Curiosamente, la vera opera d’arte non era rappresentata dal contenuto, ma dal suo involucro.
« E’ un regalo per me » insistette l’uomo, impassibile ed impenetrabile. Non sembrava offeso dal cinismo di Ronald, probabilmente perché preparato a tanta ostilità. Aveva la sicurezza di chi ha la coscienza rasserenata dalla propria onestà. O era solo una tanto talentuosa quanto biasimevole ipocrisia che gli permetteva di mentire spudoratamente.
« Mi è difficile crederle… e in tal caso non posso proprio aiutarla »
Forse perché sua moglie aveva chiesto il divorzio appena una settimana prima. Forse perché da mesi suo fratello non si decideva a mettere quella firma e lasciargli quanto gli spettava di diritto. Quale che fosse la cagione del suo malumore, quel giorno Ronald era più scontroso e determinato di quanto fosse mai stato. Non si sarebbe lasciato abbindolare come un allocco e questo lo sconosciuto sembrò averlo capito.
Lo vide quindi rituffare la mano all’interno del cappotto, da cui estrasse una ricevuta sgualcita. La porse in silenzio all’uomo, senza prendersi la briga di distenderla. Il venditore la afferrò, analizzando con attenzione. Dopo qualche secondo, sollevò lo sguardo oltre il foglio e domandò:
« Lei è il signor Hurst quindi? »
Per la seconda volta Hurst non replicò a voce, ma esibì un documento di riconoscimento.
Ronald indugiò non poco tra la foto della carta d’identità e la figura che aveva di fronte, soffermandosi su quei dettagli che ne rappresentavano gli elementi comuni. Anche se la versione cartacea aveva un’aria più distinta e curata, non c’erano dubbi.
Quell’uomo era chi aveva dichiarato di essere.
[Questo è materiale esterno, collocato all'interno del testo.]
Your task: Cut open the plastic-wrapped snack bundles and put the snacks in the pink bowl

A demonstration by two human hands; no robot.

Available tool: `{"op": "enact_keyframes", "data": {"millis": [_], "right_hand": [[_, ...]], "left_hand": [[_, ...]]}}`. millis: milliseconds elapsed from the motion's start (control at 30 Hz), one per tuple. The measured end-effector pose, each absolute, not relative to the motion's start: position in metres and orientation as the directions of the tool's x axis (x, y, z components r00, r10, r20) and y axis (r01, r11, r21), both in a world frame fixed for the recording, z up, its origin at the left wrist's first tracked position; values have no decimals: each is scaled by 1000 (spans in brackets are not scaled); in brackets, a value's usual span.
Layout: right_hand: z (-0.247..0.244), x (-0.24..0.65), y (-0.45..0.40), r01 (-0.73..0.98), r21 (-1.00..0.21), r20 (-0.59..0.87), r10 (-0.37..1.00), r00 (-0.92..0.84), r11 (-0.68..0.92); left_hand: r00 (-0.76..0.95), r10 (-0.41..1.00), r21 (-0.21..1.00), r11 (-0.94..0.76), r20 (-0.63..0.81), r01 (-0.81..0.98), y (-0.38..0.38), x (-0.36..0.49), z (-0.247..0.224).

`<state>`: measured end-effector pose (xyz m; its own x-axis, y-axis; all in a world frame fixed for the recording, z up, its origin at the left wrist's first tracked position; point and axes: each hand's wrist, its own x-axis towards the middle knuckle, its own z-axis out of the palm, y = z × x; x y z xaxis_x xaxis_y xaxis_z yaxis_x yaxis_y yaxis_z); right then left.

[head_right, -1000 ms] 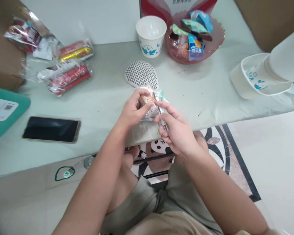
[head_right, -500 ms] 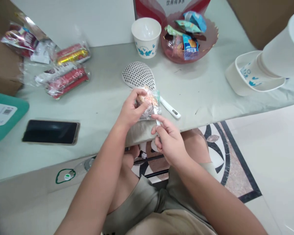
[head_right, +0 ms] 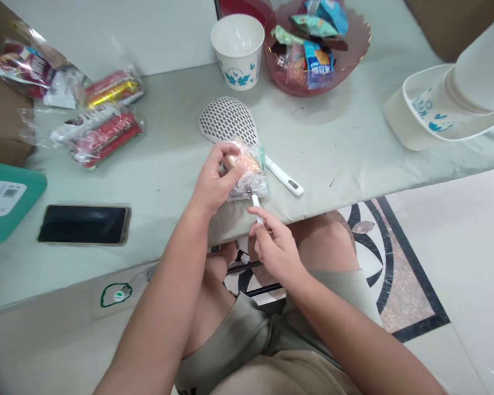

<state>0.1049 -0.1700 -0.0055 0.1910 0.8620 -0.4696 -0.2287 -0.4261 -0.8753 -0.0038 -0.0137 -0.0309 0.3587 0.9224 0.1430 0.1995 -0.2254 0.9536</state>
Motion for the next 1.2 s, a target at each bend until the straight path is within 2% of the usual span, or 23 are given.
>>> {"op": "enact_keyframes", "data": {"millis": [200,367,433,500,567,633,767,867,1000,1100,1200], "right_hand": [[-12,104,-181,-208,-871,-475,870,130,-444],[-14,113,-191,-95,-938,-346,926,151,-334],[-10,120,-186,-19,-954,-298,935,194,-300],[-4,126,-174,178,-935,-268,939,217,-308],[2,130,-157,471,-829,-215,949,231,-302],[2,131,-138,707,-668,-106,970,219,-232],[-11,126,-112,908,-417,72,994,81,-44],[-18,119,-102,939,-342,183,983,21,44],[-11,99,-91,873,-438,393,919,-26,212],[-6,79,-83,833,-487,426,904,-38,264],[-6,64,-78,832,-497,417,909,-20,247]], "left_hand": [[347,935,982,-131,77,136,-12,-5,-31],[223,948,972,-236,227,16,-8,-22,-24],[165,952,966,-259,259,-27,-7,-32,-20],[124,959,967,-256,255,-11,-7,-43,-17],[106,960,964,-264,259,40,-6,-53,-17],[101,957,956,-282,273,78,-4,-62,-20],[90,968,971,-238,235,26,5,-79,-29],[100,988,989,-104,114,-103,9,-88,-32],[117,993,991,5,11,-134,6,-91,-26],[155,988,996,-10,24,-87,-1,-89,-18],[134,991,998,2,7,-70,-5,-87,-14]]}}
« Non sono sempre stato così » sussurrò Hurst, riponendo il documento nella federa interna dell’impermeabile, mentre Ronald cercava di dissimulare la sua perplessità « ora ho solo bisogno di soldi. Mi dica… quanto può offrirmi per quest’opera? »
 
« Scoprii che non era intenzionato a vendermi il quadro, ma solo a impegnarlo. Era un tipo laconico, non mi fornì dettagli oltre a quelli necessari a concludere l’accordo. Lo rividi dopo due settimane ma non si fermò molto. Rimase a fissare il suo quadro, senza dire nulla, perso nei suoi pensieri. Gli chiesi come avesse investito i soldi del prestito e mi rispose che si era sistemato e che aveva trovato lavoro »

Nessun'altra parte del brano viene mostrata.